::: The data
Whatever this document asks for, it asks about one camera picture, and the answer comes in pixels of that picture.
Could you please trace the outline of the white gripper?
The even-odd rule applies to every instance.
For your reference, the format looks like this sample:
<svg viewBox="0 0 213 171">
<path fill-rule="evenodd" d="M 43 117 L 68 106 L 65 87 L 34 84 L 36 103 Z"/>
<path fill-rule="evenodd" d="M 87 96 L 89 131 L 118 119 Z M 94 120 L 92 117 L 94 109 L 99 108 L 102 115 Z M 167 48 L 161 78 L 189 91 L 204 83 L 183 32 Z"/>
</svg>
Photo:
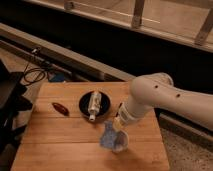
::::::
▶ **Exercise description**: Filter the lines above so that only those with the string "path" remain, then copy them.

▶ **Solved exercise**:
<path fill-rule="evenodd" d="M 43 117 L 68 106 L 65 87 L 34 84 L 36 103 Z"/>
<path fill-rule="evenodd" d="M 87 96 L 89 131 L 118 119 Z M 94 120 L 92 117 L 94 109 L 99 108 L 102 115 Z M 167 48 L 161 78 L 189 91 L 204 83 L 183 32 Z"/>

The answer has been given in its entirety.